How to complete this task »
The answer must be every line of the records in which the string "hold" appears.

[Stored dataset items]
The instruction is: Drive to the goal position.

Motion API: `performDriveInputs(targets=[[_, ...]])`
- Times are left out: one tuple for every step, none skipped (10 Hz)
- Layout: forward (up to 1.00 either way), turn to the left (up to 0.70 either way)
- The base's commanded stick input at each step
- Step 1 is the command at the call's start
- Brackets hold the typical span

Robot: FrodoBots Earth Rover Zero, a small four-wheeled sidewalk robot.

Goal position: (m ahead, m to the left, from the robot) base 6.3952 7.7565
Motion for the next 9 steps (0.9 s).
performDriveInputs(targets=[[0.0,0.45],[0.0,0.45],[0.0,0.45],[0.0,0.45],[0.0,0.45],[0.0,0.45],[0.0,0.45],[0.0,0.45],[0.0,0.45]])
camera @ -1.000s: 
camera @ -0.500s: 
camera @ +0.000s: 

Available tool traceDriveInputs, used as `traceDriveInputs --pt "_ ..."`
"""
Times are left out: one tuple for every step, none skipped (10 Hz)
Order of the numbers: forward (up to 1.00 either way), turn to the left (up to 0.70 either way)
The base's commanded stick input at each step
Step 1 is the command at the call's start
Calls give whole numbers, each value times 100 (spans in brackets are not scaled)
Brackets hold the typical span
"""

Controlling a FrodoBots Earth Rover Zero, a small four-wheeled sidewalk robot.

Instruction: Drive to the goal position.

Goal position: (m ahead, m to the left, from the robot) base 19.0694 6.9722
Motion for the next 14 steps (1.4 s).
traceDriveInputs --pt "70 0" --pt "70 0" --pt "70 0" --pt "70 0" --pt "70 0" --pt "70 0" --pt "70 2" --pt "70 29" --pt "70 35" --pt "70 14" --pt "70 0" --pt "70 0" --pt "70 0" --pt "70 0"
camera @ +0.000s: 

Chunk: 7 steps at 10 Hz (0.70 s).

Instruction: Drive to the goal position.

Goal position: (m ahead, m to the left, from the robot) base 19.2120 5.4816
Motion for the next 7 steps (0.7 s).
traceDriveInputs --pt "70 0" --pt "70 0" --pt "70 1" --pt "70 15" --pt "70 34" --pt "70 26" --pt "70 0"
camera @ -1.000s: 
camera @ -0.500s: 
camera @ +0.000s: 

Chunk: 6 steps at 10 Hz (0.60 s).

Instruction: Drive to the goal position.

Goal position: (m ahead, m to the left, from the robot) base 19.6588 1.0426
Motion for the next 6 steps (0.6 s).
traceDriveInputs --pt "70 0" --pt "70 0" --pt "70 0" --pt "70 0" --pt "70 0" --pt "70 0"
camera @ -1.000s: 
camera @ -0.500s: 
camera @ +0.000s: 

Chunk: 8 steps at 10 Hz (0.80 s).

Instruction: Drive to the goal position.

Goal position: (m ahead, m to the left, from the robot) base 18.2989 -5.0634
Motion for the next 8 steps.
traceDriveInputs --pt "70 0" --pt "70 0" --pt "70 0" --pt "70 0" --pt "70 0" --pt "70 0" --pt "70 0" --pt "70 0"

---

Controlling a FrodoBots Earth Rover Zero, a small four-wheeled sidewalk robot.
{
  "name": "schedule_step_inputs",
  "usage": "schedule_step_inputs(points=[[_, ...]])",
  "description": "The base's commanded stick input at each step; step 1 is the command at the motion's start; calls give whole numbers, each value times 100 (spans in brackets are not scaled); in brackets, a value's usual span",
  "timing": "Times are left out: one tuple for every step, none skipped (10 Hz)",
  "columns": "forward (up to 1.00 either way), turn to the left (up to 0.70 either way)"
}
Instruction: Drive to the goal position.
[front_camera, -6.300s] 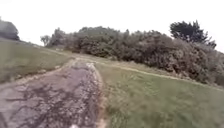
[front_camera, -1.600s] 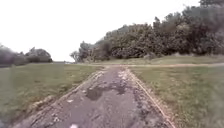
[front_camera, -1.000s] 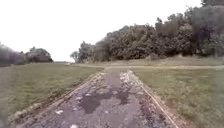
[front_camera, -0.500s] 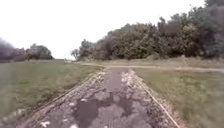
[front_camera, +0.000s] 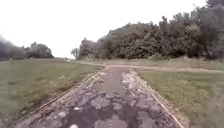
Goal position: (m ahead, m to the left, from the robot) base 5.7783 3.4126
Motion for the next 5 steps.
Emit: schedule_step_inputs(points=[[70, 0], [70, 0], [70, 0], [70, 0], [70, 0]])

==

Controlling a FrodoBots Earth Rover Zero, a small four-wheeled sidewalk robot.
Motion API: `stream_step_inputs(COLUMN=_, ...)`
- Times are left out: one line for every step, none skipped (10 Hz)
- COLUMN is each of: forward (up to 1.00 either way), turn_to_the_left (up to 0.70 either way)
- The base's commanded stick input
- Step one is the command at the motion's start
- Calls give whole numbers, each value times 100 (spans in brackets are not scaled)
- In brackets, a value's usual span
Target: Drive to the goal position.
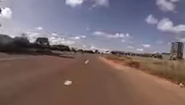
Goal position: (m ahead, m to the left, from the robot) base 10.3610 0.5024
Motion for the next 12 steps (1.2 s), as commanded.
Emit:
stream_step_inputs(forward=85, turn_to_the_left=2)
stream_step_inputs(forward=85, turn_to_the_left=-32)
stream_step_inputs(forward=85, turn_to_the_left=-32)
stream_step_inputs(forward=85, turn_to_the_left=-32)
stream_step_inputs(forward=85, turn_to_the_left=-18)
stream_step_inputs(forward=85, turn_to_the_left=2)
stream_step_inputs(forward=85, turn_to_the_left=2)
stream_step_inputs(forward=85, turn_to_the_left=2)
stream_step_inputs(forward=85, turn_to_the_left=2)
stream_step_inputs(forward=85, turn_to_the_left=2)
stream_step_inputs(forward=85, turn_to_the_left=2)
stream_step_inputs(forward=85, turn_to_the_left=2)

Worked solution »
- Brackets hold the typical span
Brackets hold the typical span

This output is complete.